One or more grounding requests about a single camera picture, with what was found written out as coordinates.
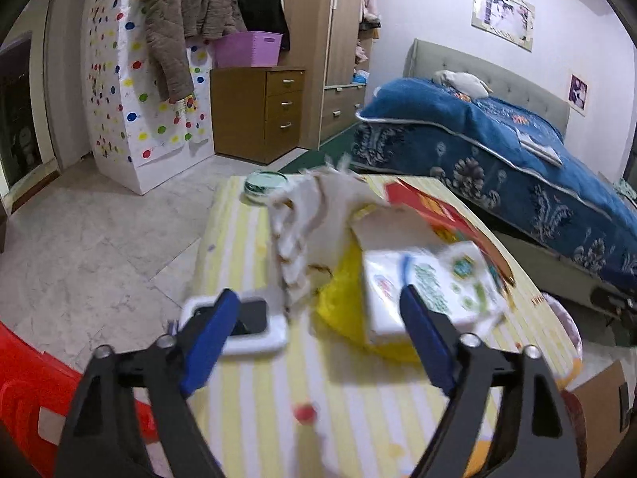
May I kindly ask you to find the white portable wifi device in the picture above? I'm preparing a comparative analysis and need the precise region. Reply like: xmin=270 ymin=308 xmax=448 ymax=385
xmin=178 ymin=296 xmax=289 ymax=357

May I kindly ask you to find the white pillow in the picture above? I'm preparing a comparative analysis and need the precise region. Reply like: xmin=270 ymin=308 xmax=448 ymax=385
xmin=432 ymin=70 xmax=493 ymax=98

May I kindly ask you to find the dark framed glass panel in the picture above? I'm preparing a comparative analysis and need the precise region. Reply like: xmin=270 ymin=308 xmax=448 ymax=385
xmin=0 ymin=32 xmax=61 ymax=200

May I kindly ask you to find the purple plastic basket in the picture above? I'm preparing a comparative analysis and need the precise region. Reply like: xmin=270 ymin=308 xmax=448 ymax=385
xmin=211 ymin=31 xmax=284 ymax=69

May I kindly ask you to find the large wall poster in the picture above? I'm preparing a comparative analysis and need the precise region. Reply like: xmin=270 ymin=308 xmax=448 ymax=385
xmin=470 ymin=0 xmax=535 ymax=51

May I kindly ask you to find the folded white cloth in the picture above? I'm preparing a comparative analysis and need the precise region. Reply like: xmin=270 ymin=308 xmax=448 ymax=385
xmin=515 ymin=129 xmax=563 ymax=166

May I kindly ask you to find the white tissue paper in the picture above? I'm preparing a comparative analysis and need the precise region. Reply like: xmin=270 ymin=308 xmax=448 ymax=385
xmin=268 ymin=157 xmax=389 ymax=319

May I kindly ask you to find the yellow foam fruit net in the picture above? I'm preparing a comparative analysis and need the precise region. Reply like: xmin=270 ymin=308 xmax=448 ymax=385
xmin=311 ymin=199 xmax=424 ymax=364

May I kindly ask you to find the green round tin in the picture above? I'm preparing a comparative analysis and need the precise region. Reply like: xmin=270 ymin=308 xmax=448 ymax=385
xmin=244 ymin=170 xmax=289 ymax=205

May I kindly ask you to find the brown cardboard box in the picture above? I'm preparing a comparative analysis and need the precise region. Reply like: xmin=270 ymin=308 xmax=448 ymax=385
xmin=562 ymin=358 xmax=635 ymax=478

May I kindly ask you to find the red printed paper box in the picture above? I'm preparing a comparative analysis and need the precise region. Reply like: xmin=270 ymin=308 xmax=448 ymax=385
xmin=383 ymin=178 xmax=518 ymax=290

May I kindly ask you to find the white polka-dot cabinet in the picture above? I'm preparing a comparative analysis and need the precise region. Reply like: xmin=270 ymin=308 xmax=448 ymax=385
xmin=82 ymin=0 xmax=216 ymax=196

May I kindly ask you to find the trash bin with pink bag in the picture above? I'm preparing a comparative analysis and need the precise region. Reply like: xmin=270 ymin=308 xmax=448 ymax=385
xmin=540 ymin=291 xmax=583 ymax=394

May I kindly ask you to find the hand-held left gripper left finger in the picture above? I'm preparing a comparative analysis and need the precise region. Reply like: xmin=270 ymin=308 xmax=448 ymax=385
xmin=54 ymin=288 xmax=243 ymax=478

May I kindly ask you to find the yellow striped tablecloth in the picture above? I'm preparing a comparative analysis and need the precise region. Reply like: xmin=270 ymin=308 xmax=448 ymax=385
xmin=191 ymin=172 xmax=583 ymax=478

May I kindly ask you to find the brown cardboard piece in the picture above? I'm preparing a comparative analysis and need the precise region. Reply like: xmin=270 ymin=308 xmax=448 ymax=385
xmin=351 ymin=206 xmax=451 ymax=252

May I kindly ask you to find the brown quilted jacket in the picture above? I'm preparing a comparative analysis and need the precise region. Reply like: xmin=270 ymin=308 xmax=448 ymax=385
xmin=138 ymin=0 xmax=247 ymax=103

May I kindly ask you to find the blue floral blanket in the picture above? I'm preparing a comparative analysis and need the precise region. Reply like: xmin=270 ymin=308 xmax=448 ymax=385
xmin=351 ymin=78 xmax=637 ymax=290

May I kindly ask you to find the wooden wardrobe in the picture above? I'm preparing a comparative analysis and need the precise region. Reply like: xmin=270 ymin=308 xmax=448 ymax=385
xmin=276 ymin=0 xmax=381 ymax=150

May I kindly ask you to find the red plastic stool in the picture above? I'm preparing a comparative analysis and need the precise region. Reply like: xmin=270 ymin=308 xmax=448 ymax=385
xmin=0 ymin=321 xmax=160 ymax=478

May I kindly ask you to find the pale green cloth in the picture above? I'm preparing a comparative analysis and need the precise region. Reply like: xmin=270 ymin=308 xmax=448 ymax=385
xmin=612 ymin=176 xmax=637 ymax=210

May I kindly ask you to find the black jacket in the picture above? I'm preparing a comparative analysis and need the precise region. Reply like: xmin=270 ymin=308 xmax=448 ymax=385
xmin=234 ymin=0 xmax=291 ymax=51

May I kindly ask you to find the small wall poster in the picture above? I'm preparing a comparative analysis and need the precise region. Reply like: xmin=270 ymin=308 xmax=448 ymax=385
xmin=569 ymin=71 xmax=589 ymax=116

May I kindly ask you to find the grey upholstered bed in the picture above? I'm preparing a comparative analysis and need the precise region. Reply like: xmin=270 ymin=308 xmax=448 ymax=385
xmin=402 ymin=38 xmax=637 ymax=319

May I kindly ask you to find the brown drawer cabinet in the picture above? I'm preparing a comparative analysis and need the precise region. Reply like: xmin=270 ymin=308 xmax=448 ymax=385
xmin=210 ymin=67 xmax=306 ymax=164

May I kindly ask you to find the white tissue packet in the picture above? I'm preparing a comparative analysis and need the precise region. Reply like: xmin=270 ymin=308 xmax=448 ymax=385
xmin=361 ymin=240 xmax=508 ymax=347

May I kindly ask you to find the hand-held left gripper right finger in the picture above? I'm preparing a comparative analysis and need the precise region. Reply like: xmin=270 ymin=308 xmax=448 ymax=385
xmin=399 ymin=284 xmax=583 ymax=478

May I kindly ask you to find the dark green floor mat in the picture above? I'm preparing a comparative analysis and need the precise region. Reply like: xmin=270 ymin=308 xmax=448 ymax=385
xmin=276 ymin=124 xmax=360 ymax=172

▸ **DIRECTIONS**
The images are to be left out while the entries are written out exactly.

▸ **ANSWER SECTION**
One or more grounding requests about a single camera picture, with what was found written out as coordinates.
May I kindly ask you to find the white portable wifi device in the picture above? I'm preparing a comparative analysis and need the precise region. Reply like: xmin=270 ymin=308 xmax=448 ymax=385
xmin=178 ymin=296 xmax=289 ymax=357

May I kindly ask you to find the white pillow in the picture above? I'm preparing a comparative analysis and need the precise region. Reply like: xmin=270 ymin=308 xmax=448 ymax=385
xmin=432 ymin=70 xmax=493 ymax=98

May I kindly ask you to find the dark framed glass panel in the picture above? I'm preparing a comparative analysis and need the precise region. Reply like: xmin=270 ymin=308 xmax=448 ymax=385
xmin=0 ymin=32 xmax=61 ymax=200

May I kindly ask you to find the purple plastic basket in the picture above? I'm preparing a comparative analysis and need the precise region. Reply like: xmin=270 ymin=308 xmax=448 ymax=385
xmin=211 ymin=31 xmax=284 ymax=69

May I kindly ask you to find the large wall poster in the picture above? I'm preparing a comparative analysis and need the precise region. Reply like: xmin=270 ymin=308 xmax=448 ymax=385
xmin=470 ymin=0 xmax=535 ymax=51

May I kindly ask you to find the folded white cloth in the picture above? I'm preparing a comparative analysis and need the precise region. Reply like: xmin=270 ymin=308 xmax=448 ymax=385
xmin=515 ymin=129 xmax=563 ymax=166

May I kindly ask you to find the white tissue paper in the picture above? I'm preparing a comparative analysis and need the precise region. Reply like: xmin=270 ymin=308 xmax=448 ymax=385
xmin=268 ymin=157 xmax=389 ymax=319

May I kindly ask you to find the yellow foam fruit net in the picture above? I'm preparing a comparative analysis and need the precise region. Reply like: xmin=270 ymin=308 xmax=448 ymax=385
xmin=311 ymin=199 xmax=424 ymax=364

May I kindly ask you to find the green round tin in the picture above? I'm preparing a comparative analysis and need the precise region. Reply like: xmin=270 ymin=308 xmax=448 ymax=385
xmin=244 ymin=170 xmax=289 ymax=205

May I kindly ask you to find the brown cardboard box in the picture above? I'm preparing a comparative analysis and need the precise region. Reply like: xmin=270 ymin=308 xmax=448 ymax=385
xmin=562 ymin=358 xmax=635 ymax=478

May I kindly ask you to find the red printed paper box in the picture above? I'm preparing a comparative analysis and need the precise region. Reply like: xmin=270 ymin=308 xmax=448 ymax=385
xmin=383 ymin=178 xmax=518 ymax=290

May I kindly ask you to find the white polka-dot cabinet in the picture above? I'm preparing a comparative analysis and need the precise region. Reply like: xmin=270 ymin=308 xmax=448 ymax=385
xmin=82 ymin=0 xmax=216 ymax=196

May I kindly ask you to find the trash bin with pink bag in the picture above? I'm preparing a comparative analysis and need the precise region. Reply like: xmin=270 ymin=308 xmax=448 ymax=385
xmin=540 ymin=291 xmax=583 ymax=394

May I kindly ask you to find the hand-held left gripper left finger in the picture above? I'm preparing a comparative analysis and need the precise region. Reply like: xmin=270 ymin=308 xmax=448 ymax=385
xmin=54 ymin=288 xmax=243 ymax=478

May I kindly ask you to find the yellow striped tablecloth in the picture above? I'm preparing a comparative analysis and need the precise region. Reply like: xmin=270 ymin=308 xmax=448 ymax=385
xmin=191 ymin=172 xmax=583 ymax=478

May I kindly ask you to find the brown cardboard piece in the picture above? I'm preparing a comparative analysis and need the precise region. Reply like: xmin=270 ymin=308 xmax=448 ymax=385
xmin=351 ymin=206 xmax=451 ymax=252

May I kindly ask you to find the brown quilted jacket in the picture above? I'm preparing a comparative analysis and need the precise region. Reply like: xmin=270 ymin=308 xmax=448 ymax=385
xmin=138 ymin=0 xmax=247 ymax=103

May I kindly ask you to find the blue floral blanket in the picture above? I'm preparing a comparative analysis and need the precise region. Reply like: xmin=270 ymin=308 xmax=448 ymax=385
xmin=351 ymin=78 xmax=637 ymax=290

May I kindly ask you to find the wooden wardrobe in the picture above? I'm preparing a comparative analysis and need the precise region. Reply like: xmin=270 ymin=308 xmax=448 ymax=385
xmin=276 ymin=0 xmax=381 ymax=150

May I kindly ask you to find the red plastic stool in the picture above? I'm preparing a comparative analysis and need the precise region. Reply like: xmin=270 ymin=308 xmax=448 ymax=385
xmin=0 ymin=321 xmax=160 ymax=478

May I kindly ask you to find the pale green cloth in the picture above? I'm preparing a comparative analysis and need the precise region. Reply like: xmin=270 ymin=308 xmax=448 ymax=385
xmin=612 ymin=176 xmax=637 ymax=210

May I kindly ask you to find the black jacket in the picture above? I'm preparing a comparative analysis and need the precise region. Reply like: xmin=270 ymin=308 xmax=448 ymax=385
xmin=234 ymin=0 xmax=291 ymax=51

May I kindly ask you to find the small wall poster in the picture above? I'm preparing a comparative analysis and need the precise region. Reply like: xmin=270 ymin=308 xmax=448 ymax=385
xmin=569 ymin=71 xmax=589 ymax=116

May I kindly ask you to find the grey upholstered bed in the picture above? I'm preparing a comparative analysis and need the precise region. Reply like: xmin=270 ymin=308 xmax=448 ymax=385
xmin=402 ymin=38 xmax=637 ymax=319

May I kindly ask you to find the brown drawer cabinet in the picture above? I'm preparing a comparative analysis and need the precise region. Reply like: xmin=270 ymin=308 xmax=448 ymax=385
xmin=210 ymin=67 xmax=306 ymax=164

May I kindly ask you to find the white tissue packet in the picture above? I'm preparing a comparative analysis and need the precise region. Reply like: xmin=270 ymin=308 xmax=448 ymax=385
xmin=361 ymin=240 xmax=508 ymax=347

May I kindly ask you to find the hand-held left gripper right finger in the picture above? I'm preparing a comparative analysis and need the precise region. Reply like: xmin=270 ymin=308 xmax=448 ymax=385
xmin=399 ymin=284 xmax=583 ymax=478

May I kindly ask you to find the dark green floor mat in the picture above? I'm preparing a comparative analysis and need the precise region. Reply like: xmin=270 ymin=308 xmax=448 ymax=385
xmin=276 ymin=124 xmax=360 ymax=172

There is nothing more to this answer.